Atopic dermatitis is a chronic pruritic inflammatory skin disease that occurs most frequently in children, but also affects adults. Atopic dermatitis is often associated with elevated serum level of immunoglobulin E and a personal or family history of atopy, which describes a group of disorders that includes eczema, asthma, and allergic rhinitis [1,2]. Although sensitization to environmental or food allergens is clearly associated with the atopic dermatitis phenotype, it does not seem to be a causative factor but may be a contributory factor in a subgroup of patients with severe disease [3]. (See "Role of allergy in atopic dermatitis (eczema)".)

The terms "dermatitis" and "eczema" are frequently used interchangeably. When the term "eczema" is used alone, it often refers to atopic dermatitis (atopic eczema). The term "eczematous" also connotes some crusting, serous oozing, or blister formation as opposed to mere erythema and scale.

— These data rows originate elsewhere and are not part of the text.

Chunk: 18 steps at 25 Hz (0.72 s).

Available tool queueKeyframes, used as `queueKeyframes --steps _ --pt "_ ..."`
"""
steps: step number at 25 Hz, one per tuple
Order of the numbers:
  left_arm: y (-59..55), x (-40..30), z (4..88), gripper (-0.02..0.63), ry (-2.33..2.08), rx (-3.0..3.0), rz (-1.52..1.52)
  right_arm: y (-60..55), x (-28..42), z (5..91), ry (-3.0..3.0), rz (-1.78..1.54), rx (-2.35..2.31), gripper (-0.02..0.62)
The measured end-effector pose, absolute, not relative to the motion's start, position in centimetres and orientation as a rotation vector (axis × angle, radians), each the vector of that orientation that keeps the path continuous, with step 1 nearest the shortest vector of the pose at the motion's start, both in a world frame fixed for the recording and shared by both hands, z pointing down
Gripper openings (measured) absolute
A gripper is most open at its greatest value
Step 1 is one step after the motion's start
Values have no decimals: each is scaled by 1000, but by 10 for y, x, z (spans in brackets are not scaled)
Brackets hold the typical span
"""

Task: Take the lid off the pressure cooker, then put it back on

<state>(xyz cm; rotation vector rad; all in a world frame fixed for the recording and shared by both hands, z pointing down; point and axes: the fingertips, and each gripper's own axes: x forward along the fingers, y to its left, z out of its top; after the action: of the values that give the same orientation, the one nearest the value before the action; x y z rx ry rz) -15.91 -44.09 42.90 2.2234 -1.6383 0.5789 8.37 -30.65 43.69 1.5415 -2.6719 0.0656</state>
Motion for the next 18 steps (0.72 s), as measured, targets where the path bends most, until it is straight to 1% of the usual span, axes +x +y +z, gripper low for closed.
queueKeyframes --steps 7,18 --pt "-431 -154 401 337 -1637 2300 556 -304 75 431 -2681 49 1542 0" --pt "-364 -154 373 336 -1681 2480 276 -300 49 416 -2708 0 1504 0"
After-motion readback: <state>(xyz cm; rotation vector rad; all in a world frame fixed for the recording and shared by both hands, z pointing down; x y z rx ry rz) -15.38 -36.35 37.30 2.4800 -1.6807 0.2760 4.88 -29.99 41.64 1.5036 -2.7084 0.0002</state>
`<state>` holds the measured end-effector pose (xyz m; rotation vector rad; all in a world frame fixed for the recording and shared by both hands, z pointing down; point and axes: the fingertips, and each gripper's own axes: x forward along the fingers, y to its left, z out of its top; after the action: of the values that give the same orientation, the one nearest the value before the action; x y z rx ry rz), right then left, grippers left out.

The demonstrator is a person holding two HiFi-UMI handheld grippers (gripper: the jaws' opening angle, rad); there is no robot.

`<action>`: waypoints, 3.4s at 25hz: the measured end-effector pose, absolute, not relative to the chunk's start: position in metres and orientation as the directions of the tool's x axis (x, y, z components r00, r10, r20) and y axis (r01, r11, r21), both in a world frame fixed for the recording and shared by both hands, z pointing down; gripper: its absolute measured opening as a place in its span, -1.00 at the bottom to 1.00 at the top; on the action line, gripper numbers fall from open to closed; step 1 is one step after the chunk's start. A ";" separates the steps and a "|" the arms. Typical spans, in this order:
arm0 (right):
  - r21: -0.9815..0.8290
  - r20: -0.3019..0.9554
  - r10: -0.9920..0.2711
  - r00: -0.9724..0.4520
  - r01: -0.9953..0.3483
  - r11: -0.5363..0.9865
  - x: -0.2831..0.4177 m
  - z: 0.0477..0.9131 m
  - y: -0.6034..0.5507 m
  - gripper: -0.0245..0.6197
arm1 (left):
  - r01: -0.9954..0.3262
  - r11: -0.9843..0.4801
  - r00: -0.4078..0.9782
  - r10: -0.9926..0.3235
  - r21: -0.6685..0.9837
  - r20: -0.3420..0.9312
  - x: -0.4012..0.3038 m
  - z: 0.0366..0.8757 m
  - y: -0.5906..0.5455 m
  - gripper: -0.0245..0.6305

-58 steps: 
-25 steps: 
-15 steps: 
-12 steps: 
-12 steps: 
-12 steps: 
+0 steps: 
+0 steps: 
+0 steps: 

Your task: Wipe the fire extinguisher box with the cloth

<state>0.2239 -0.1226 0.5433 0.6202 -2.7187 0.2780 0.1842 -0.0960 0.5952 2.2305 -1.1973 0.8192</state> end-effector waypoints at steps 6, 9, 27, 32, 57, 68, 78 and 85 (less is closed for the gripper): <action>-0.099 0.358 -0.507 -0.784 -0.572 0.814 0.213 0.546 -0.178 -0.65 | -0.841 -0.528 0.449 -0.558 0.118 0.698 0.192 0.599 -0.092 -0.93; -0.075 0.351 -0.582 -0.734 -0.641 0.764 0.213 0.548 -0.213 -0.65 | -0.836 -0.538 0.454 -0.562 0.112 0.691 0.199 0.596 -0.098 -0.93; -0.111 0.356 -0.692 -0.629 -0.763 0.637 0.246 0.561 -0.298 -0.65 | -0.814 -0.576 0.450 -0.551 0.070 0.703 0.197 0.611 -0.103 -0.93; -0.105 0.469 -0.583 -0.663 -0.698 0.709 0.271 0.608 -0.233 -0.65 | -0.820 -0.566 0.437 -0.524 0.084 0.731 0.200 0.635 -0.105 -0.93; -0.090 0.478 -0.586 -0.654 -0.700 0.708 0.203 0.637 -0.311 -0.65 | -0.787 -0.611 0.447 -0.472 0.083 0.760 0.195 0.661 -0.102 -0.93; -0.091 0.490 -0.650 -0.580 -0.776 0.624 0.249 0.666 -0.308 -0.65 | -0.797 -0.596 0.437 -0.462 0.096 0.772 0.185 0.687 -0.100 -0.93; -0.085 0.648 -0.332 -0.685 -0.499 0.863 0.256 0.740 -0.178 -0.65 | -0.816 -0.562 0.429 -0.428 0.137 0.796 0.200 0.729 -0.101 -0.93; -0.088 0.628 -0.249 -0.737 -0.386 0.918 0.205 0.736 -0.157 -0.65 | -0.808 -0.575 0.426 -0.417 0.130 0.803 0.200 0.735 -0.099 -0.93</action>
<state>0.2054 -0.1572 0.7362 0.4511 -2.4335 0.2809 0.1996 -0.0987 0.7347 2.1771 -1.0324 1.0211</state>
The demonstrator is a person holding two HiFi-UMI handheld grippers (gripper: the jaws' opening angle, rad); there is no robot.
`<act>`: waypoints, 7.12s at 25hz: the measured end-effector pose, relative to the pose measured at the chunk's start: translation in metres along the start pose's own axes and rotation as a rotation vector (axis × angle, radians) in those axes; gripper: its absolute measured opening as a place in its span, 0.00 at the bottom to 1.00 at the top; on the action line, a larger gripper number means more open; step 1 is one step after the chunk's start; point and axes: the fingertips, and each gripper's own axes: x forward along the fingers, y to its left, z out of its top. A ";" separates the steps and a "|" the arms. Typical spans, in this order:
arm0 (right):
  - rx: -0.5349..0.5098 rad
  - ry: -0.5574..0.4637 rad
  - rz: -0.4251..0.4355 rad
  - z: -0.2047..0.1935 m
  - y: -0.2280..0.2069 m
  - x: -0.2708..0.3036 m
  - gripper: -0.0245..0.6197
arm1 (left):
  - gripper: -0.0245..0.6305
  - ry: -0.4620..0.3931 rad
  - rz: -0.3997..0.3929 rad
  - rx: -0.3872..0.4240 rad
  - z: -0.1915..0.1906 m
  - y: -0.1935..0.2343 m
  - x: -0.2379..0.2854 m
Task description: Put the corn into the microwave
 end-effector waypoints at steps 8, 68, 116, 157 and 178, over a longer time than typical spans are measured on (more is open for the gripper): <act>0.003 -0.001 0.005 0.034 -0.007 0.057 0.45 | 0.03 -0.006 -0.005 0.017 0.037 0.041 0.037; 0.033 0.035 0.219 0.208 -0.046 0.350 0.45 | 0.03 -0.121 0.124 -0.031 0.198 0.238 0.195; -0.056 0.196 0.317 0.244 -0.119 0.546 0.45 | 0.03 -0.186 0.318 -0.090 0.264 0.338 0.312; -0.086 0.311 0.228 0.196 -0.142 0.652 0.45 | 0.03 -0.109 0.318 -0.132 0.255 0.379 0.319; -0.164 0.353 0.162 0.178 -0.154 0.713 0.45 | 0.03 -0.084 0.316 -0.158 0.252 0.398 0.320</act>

The epidemiology, pathogenesis, clinical manifestations, and diagnosis of atopic dermatitis are reviewed here. The treatment of atopic dermatitis, the role of allergy in atopic dermatitis, and other types of eczematous dermatitis are discussed separately.

(See "Treatment of atopic dermatitis (eczema)".)

(See "Management of severe refractory atopic dermatitis (eczema)".)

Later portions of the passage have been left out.